In recent years, many new types of intense laser fibers have been designed and manufactured. The simple-structure step optical fiber can effectively keep single-mode operation, but the numerical aperture must be small for obtaining larger mode field area, and the extremely small numerical aperture can cause the bending loss of the optical fiber fundamental mode to be increased sharply, so that the use of coiling the optical fiber fundamental mode into a ring shape and fixing the optical fiber fundamental mode in a laser is limited. The photonic crystal fiber can realize single-mode operation with an ultra-large mode field area, but the bending loss of a basic mode is larger, the manufacturing difficulty is high, and the cost is higher. By selecting specific optical fiber parameters, the lobe optical fiber can realize single-mode operation in the optical fiber with the core layer diameter of 50 microns, but the high-order mode leakage loss is small, and the high-order mode-fundamental mode loss ratio is small. In summary, in practical applications, these large mode area optical fibers have the problems of large fundamental mode loss and small high-order mode loss in a bending state.

Disclosure of Invention

The invention mainly aims to solve the technical problem that the large mode field area optical fiber coiled in the optical fiber laser has larger fundamental mode loss and small high-order mode loss.

The technical scheme of the invention is as follows: a multilayer refractive index gully gradient optical fiber for leaking high order mode, characterized in that: the core comprises a gradient-index core which decreases along with the increase of the radius, and a cladding which is formed by alternately surrounding low-index gullies and high-index rings; one of the index of refraction corrugations has leakage gaps. The invention can be made by using the traditional MCVD method and the method of filling the glass rod.

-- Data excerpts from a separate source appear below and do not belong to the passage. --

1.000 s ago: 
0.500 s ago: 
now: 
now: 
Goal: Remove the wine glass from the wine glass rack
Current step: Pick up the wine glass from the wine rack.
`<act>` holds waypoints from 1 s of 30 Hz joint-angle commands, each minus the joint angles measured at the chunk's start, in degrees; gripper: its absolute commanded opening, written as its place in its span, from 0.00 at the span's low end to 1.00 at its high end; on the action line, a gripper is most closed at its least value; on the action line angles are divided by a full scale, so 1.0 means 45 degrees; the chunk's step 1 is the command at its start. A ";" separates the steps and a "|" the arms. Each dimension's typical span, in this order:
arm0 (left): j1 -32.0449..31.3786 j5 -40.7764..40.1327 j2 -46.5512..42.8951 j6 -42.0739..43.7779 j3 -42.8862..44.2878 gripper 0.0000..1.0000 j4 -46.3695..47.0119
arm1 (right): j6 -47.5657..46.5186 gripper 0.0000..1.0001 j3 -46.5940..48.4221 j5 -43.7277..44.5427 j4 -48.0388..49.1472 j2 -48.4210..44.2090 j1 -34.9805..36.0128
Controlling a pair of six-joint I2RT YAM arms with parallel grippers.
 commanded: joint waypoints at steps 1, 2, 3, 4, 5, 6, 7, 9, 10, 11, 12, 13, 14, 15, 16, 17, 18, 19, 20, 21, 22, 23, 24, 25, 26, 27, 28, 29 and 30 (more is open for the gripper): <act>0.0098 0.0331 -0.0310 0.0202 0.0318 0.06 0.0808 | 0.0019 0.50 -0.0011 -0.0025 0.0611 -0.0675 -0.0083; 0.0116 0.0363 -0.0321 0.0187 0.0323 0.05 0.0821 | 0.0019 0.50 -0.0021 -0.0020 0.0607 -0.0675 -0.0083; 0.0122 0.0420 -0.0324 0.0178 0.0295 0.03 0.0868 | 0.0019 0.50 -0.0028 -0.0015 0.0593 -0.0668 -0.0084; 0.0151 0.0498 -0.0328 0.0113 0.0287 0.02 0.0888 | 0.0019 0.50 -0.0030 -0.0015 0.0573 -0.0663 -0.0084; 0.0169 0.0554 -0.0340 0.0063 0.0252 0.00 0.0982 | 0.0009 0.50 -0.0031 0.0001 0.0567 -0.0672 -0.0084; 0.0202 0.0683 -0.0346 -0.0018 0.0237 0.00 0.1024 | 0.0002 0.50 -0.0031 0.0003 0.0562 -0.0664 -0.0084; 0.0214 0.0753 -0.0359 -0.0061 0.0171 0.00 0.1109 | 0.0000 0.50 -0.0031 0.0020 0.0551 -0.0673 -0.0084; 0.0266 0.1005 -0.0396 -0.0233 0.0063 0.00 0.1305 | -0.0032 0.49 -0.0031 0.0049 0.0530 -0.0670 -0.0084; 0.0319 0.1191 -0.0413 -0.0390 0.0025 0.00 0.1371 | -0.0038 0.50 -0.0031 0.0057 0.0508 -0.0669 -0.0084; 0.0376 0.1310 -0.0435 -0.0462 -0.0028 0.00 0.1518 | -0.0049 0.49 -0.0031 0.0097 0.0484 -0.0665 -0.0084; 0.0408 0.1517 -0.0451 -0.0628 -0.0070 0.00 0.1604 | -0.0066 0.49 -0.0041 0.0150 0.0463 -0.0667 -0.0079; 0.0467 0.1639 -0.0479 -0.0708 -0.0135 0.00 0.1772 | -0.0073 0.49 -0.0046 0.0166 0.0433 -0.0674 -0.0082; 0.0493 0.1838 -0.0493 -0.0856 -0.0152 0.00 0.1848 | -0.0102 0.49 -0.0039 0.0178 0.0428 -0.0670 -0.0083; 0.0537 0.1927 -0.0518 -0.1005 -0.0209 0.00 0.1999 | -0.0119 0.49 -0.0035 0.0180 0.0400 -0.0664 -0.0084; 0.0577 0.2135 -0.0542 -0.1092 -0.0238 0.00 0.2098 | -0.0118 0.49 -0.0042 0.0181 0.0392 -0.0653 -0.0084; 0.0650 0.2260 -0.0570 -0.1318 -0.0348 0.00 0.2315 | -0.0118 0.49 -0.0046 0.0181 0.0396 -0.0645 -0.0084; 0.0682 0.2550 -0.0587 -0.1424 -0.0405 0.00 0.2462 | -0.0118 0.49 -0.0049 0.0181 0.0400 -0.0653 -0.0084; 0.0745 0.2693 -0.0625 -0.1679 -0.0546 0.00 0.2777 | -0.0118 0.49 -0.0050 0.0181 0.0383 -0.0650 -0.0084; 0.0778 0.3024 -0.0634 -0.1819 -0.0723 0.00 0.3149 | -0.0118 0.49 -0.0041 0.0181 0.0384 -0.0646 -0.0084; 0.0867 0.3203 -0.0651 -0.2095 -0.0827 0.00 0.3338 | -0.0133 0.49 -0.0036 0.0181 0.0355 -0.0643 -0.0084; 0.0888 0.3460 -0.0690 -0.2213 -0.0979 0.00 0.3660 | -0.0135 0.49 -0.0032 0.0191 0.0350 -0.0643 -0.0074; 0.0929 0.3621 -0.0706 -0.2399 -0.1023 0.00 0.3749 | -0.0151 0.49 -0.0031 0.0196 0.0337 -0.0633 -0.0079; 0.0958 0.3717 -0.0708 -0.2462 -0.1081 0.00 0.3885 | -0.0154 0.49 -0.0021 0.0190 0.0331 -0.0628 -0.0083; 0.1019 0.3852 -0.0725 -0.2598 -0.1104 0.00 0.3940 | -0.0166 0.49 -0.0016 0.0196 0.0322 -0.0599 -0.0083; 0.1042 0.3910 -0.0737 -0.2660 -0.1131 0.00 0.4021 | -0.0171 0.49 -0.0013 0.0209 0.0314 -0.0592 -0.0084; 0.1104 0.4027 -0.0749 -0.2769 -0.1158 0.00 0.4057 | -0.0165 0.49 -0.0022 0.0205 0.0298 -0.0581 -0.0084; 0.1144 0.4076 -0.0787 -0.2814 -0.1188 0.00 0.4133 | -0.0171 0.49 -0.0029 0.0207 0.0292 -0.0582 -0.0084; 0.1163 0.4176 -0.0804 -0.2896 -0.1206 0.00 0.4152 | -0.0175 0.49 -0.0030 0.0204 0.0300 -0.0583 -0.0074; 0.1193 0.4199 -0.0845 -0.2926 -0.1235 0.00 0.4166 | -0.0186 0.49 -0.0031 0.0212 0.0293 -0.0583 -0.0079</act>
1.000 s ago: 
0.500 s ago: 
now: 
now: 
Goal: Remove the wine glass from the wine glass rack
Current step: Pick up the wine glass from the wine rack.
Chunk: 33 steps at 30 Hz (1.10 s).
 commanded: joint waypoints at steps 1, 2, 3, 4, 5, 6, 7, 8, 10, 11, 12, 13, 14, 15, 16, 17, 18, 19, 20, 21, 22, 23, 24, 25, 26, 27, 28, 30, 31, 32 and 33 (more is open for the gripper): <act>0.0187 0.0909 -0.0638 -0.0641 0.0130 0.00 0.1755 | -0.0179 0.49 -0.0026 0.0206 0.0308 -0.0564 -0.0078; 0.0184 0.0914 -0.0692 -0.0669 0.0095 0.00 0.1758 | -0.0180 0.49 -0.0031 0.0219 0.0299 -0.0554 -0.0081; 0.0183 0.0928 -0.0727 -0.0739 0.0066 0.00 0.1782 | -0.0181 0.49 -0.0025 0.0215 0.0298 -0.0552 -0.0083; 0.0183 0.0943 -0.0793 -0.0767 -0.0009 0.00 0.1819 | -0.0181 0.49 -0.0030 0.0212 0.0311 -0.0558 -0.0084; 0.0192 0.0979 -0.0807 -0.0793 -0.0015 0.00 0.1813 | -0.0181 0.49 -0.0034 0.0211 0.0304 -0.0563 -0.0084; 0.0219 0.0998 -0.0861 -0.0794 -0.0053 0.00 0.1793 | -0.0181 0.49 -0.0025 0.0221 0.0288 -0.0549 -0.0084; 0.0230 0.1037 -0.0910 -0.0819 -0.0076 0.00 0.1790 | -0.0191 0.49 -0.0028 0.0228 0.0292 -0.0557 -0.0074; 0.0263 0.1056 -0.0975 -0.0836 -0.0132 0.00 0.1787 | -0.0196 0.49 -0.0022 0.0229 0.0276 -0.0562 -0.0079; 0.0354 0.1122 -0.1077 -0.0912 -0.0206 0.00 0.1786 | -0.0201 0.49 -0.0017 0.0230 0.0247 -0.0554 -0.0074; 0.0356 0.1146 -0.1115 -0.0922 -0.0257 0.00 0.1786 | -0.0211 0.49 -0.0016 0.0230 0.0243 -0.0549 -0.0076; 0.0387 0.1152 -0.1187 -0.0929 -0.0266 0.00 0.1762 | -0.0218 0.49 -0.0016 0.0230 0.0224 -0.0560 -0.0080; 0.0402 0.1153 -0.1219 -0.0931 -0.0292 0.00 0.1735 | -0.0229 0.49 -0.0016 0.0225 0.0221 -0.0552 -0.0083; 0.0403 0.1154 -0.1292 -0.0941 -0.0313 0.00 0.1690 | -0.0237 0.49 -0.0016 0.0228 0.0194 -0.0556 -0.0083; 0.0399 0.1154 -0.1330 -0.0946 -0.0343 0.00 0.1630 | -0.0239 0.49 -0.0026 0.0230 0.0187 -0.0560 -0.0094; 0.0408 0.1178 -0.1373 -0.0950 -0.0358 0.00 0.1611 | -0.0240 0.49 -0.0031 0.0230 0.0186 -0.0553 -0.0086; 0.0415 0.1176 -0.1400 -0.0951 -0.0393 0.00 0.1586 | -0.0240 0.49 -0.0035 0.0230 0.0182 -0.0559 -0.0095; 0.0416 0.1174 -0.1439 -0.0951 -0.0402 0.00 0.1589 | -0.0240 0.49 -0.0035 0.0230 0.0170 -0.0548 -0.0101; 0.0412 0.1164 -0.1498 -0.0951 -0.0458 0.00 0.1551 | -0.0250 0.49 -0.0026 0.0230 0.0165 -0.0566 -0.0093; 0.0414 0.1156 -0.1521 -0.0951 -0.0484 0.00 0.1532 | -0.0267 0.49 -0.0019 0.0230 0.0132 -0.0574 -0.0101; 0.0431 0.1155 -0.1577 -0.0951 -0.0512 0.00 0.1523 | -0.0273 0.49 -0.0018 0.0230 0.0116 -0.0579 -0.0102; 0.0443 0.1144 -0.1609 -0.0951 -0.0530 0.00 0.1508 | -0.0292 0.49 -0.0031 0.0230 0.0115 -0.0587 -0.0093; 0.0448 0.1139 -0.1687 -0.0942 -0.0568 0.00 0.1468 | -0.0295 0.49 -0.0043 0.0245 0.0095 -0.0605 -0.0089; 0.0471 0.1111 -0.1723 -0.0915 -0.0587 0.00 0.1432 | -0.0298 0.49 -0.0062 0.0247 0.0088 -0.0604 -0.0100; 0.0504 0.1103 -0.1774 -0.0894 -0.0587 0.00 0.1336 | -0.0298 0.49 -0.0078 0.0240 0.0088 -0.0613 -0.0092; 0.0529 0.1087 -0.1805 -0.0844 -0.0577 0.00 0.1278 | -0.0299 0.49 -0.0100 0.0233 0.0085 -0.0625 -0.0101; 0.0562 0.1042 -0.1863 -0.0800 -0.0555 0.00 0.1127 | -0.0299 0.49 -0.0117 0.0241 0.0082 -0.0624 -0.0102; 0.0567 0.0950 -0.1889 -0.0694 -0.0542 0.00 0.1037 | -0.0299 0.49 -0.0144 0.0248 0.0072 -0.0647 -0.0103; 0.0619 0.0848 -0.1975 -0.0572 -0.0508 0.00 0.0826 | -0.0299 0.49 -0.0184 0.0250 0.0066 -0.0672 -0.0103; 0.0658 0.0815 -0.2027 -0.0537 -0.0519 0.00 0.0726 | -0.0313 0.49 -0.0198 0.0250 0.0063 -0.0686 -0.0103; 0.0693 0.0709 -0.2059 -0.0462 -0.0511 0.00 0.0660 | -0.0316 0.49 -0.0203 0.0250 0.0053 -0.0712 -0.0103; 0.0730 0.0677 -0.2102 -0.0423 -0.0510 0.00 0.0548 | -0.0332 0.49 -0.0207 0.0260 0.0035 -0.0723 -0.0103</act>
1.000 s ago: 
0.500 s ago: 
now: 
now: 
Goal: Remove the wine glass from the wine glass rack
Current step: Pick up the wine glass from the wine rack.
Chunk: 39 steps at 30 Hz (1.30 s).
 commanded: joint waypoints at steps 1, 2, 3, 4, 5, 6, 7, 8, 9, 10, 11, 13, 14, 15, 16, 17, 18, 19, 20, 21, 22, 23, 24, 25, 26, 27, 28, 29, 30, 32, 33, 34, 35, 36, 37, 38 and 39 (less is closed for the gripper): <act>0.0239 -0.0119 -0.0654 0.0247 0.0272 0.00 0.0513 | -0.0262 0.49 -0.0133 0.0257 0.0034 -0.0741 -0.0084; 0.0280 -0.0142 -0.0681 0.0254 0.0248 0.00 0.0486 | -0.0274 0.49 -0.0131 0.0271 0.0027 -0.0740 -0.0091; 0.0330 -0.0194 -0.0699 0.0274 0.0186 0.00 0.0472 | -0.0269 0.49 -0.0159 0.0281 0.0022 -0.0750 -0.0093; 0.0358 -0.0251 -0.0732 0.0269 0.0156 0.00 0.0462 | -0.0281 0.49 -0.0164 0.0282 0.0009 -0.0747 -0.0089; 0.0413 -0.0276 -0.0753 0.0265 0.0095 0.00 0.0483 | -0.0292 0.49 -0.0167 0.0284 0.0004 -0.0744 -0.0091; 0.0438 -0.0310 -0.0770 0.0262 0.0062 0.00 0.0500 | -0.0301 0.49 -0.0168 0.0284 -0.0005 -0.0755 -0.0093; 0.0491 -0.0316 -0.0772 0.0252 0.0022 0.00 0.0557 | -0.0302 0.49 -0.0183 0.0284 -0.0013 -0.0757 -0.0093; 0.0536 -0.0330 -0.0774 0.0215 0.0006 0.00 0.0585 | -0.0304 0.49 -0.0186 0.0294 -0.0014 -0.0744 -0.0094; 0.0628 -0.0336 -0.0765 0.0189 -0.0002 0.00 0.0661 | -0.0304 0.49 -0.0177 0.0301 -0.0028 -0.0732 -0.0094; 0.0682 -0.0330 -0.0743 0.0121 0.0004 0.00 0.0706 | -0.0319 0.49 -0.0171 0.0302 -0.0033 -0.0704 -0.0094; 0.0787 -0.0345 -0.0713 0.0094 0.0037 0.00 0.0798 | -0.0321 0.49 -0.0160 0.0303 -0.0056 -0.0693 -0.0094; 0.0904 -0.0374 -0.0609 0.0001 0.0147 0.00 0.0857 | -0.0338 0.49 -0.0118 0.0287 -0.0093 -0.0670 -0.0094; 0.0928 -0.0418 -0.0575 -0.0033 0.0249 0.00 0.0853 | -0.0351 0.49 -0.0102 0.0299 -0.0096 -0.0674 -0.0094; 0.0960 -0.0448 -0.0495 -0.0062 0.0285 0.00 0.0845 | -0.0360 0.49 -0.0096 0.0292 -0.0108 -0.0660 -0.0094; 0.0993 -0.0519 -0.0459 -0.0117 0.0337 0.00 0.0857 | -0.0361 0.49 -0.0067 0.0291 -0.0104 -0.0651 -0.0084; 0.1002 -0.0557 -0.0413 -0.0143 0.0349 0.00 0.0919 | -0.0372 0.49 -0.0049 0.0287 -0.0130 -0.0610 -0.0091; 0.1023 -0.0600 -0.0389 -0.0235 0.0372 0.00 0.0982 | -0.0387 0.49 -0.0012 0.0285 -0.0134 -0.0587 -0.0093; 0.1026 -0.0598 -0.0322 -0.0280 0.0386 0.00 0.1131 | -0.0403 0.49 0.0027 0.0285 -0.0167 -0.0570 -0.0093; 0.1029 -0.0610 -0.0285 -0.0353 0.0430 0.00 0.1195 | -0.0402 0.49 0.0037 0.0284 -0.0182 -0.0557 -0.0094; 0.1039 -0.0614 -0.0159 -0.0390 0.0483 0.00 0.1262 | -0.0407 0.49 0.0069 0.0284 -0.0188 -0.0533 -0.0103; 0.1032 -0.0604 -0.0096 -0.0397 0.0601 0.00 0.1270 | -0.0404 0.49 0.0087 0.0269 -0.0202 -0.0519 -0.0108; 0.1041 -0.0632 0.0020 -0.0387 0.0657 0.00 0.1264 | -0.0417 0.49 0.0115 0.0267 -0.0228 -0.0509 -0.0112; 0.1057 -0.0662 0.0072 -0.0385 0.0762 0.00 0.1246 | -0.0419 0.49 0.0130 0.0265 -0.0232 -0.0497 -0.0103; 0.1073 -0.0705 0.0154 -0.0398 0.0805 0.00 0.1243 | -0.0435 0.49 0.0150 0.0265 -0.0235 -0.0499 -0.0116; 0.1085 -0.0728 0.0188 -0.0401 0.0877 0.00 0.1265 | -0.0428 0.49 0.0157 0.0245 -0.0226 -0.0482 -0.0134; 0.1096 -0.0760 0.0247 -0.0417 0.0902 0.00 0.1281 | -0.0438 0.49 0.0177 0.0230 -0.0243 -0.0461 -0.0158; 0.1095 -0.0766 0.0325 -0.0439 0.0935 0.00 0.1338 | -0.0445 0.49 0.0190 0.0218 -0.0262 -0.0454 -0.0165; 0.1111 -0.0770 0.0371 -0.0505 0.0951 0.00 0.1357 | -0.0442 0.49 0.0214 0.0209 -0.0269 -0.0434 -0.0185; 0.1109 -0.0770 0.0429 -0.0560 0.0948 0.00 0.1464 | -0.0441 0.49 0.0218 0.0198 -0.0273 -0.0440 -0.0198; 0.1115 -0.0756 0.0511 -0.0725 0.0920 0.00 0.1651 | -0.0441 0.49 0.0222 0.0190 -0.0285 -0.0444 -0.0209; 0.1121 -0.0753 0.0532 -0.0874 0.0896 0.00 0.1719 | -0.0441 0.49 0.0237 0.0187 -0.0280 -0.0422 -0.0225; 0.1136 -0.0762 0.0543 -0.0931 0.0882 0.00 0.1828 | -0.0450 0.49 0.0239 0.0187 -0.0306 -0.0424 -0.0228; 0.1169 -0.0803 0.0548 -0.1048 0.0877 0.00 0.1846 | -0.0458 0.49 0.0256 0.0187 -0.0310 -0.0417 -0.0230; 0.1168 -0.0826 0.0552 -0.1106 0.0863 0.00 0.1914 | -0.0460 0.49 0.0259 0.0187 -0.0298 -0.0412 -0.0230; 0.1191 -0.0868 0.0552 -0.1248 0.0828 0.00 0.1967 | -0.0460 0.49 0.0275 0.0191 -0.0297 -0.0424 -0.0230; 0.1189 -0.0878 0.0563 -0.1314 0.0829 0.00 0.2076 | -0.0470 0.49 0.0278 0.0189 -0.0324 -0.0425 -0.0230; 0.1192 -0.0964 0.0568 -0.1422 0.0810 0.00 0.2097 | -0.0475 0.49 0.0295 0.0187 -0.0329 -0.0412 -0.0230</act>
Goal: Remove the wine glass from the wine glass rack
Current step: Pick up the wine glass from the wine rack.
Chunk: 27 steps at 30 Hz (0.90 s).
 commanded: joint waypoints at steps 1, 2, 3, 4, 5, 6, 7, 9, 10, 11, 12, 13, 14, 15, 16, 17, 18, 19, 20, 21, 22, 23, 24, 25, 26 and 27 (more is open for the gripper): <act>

The beneficial effects of the invention are as follows:

by adopting the design scheme of the gradient fiber core and the multilayer refraction grooves, the high-order mode is easier to leak under the condition of basically unchanged loss of the fundamental mode by forming leakage gaps in the low-refractive-index grooves, so that the loss ratio of the high-order mode to the fundamental mode can be effectively increased, and the single-mode operation of the optical fiber can be realized. Meanwhile, the fiber core with the refractive index gradient distribution has good bending resistance, so that the mode field distribution of the fundamental mode hardly changes along with the bending radius, and the stability of power output is realized. The invention can be widely applied to high-power single-mode laser output and has very wide application prospect.

Drawings

Fig. 1 is a schematic cross-sectional view of a two-layer refractive index gully parabolic fiber with a leaky high-order mode.

Fig. 2 is a schematic diagram of a refractive index profile of a parabolic fiber with two-layer refractive index ravines for leaky high-order modes.

Fig. 3 is a cross-sectional view of a two-layer refractive index gap parabolic fiber with four leakage gaps.

FIG. 4 is a cross-sectional view of a two-layer refractive index-ravine parabolic fiber with a leaky high-order mode having a core diameter of 100 μm.

Fig. 5 is a cross-sectional view of a three-layer refractive index gully parabolic fiber with innermost refractive index gullies having leakage gaps.

Fig. 6 is a cross-sectional view of a three-layer refractive index ravine parabolic fiber with intermediate refractive index ravines having leakage gaps.

Fig. 7 is a cross-sectional view of a three-layer refractive index gully parabolic fiber with outermost refractive index gullies having leakage gaps.

Detailed Description

The invention is further described below with reference to the accompanying drawings.